In 1966 a fourth extension was opened to increase the bed complement to 70, at a cost of £60,000. Some 40 to 50 of the beds were used by NHS patients (charged to the Regional Hospital Board at £4 12s 11d (£4.65) a day (that is, £32 10s 5d - £32.52 - a week)and the remainder by private or semi-private patients (at a weekly cost of 35-45 gns (£36.75-£47.25). The average length of stay was 12 days (compared to 9 days in other NHS hospitals).
In 1967 the South West Metropolitan Regional Hospital Board decided to withdraw its grant of £77,000 a year on the grounds that a new maternity unit of 35 beds was being made available at Queen Mary's Hospital, Roehampton (and that it was now government policy to locate such beds in a district general hospital for safety reasons).

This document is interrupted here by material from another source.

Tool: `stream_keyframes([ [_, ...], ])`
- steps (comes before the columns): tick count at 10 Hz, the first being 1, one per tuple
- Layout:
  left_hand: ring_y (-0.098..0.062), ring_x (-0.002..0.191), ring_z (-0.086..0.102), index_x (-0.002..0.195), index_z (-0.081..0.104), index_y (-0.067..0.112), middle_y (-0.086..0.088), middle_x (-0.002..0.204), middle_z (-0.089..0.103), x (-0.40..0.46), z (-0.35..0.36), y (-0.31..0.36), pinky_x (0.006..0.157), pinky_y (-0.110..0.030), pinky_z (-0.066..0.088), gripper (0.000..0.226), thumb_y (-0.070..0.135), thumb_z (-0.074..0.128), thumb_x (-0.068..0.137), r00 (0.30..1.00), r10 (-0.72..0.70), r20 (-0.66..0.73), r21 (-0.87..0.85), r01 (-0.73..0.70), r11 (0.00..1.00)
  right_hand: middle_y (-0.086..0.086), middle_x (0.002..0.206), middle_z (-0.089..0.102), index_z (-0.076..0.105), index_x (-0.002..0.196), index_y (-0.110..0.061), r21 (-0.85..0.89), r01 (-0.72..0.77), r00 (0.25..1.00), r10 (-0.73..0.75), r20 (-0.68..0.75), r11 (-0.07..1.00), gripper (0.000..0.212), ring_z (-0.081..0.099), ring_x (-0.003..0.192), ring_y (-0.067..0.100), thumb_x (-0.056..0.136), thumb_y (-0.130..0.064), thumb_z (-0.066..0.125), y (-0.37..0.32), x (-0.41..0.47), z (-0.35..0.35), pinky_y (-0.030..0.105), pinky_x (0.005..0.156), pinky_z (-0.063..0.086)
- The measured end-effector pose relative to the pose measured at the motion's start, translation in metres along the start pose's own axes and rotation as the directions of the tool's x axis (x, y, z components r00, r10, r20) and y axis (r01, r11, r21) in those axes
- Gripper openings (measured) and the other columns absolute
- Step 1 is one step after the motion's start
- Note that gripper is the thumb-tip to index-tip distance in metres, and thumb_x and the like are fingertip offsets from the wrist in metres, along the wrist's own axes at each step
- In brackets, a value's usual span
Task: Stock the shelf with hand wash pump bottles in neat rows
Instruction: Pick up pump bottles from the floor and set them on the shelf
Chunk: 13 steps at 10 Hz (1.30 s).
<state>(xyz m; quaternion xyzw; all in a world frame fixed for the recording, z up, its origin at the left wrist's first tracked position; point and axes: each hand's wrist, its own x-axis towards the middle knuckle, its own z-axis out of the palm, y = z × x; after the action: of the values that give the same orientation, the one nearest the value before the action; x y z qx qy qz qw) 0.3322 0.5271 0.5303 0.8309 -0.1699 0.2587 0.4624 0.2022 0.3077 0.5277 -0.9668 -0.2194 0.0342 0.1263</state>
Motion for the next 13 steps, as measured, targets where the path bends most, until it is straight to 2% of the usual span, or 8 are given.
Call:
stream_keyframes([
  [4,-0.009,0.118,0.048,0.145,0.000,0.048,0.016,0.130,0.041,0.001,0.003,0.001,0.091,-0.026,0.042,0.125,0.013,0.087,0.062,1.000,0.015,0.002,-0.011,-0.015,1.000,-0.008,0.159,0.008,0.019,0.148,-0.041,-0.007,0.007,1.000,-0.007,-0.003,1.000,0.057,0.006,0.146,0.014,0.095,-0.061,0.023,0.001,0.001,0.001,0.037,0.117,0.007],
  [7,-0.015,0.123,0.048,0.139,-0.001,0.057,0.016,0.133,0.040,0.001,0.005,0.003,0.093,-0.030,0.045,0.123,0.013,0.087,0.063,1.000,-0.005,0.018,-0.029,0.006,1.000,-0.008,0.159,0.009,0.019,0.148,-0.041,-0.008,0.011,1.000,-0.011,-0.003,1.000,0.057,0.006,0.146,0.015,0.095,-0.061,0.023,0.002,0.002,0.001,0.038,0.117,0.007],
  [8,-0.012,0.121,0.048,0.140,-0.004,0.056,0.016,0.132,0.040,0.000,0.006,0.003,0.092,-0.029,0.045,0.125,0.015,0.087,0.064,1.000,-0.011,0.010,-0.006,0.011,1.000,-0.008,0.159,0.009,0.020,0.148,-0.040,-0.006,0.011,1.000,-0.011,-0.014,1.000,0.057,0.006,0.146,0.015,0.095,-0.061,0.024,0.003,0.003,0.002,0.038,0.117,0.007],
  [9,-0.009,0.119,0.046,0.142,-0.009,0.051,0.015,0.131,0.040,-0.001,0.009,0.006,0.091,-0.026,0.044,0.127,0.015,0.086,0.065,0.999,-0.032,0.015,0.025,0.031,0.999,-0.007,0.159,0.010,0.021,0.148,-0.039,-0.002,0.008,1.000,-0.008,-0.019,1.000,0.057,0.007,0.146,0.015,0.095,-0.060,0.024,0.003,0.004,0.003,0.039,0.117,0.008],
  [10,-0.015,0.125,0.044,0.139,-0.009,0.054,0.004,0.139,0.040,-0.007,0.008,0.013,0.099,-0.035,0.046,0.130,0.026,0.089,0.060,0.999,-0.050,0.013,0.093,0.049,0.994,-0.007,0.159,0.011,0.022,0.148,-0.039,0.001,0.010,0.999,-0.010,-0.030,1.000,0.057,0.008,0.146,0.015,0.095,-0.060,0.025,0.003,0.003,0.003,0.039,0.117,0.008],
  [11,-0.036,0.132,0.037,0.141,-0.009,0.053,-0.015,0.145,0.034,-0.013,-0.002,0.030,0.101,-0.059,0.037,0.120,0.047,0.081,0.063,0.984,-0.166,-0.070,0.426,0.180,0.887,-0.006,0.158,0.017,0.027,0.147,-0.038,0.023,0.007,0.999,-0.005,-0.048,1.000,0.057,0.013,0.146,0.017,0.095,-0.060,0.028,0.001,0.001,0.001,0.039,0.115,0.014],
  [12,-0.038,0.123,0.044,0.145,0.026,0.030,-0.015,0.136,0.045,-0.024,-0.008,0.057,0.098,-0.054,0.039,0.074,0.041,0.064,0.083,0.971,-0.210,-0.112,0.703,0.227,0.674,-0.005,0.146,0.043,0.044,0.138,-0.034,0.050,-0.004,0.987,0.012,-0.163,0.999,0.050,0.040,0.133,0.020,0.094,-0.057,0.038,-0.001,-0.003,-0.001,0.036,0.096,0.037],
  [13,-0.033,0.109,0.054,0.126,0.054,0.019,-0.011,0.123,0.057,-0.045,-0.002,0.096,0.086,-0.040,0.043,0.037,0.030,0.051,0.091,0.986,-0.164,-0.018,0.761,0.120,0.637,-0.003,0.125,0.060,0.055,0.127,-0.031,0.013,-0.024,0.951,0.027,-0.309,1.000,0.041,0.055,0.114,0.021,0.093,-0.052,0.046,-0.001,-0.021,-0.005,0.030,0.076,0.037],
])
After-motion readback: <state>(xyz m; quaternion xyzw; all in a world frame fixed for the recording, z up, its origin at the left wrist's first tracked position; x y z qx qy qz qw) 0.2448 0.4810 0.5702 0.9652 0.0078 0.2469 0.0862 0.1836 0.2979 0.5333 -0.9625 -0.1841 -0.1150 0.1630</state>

Despite a petition of 35,000 signatures and a 'march of prams' to the House of Commons in protest of the withdrawal of the subsidy, the Board carried out its plan and, from January 1968, NHS patients were referred to Queen Mary's Hospital. The Hospital, now deeply in debt due to its latest extension, refused the offer of an alternative contract from the Board to provide care for geriatric and chronically sick patients on the basis that converting the buildings for such a purpose would be prohibitively expensive.
By 1971 the Hospital was able to offer a limited maternity service following a fund-raising campaign by the 300-strong League of Friends of St Teresa's Hospital. The League consisted of local people who gave up their time to do clerical work, help in the linen store, man the switchboard, help in the hospital shop, etc. Under an Endowment Scheme, facilities were made available to the patients of 4 Wimbledon GPs for a minimal fee. The Sisters, of course, remained unsalaried.
In May 1986 the Sisters of St Anne announced their intention to sell the Hospital because of changing needs in the community.
Present status (August 2008)
The Hospital buildings have been demolished and their site is now occupied by Southridge Place, an estate of 23 three-storey houses, which was built in 1987.
The Sisters of St Anne remained in the neighbourhood and established St Teresa's Home for Elderly in Lansdowne Road.
(Author unstated) 1956 St Teresa's Hospital, Wimbledon. British Medical Journal 2 (5008), 1557.
Flood CM 1967 St Teresa's Hospital. British Medical Journal 2 (5554), 767-768.
O'Sullivan JV 1961 General Practitioner maternity beds in a large general hospital. British Medical Journal 2 (5263), 1349-1350.
Smallwood RIL 1967 St Teresa's Hospital. British Medical Journal 2 (5543), 54-55.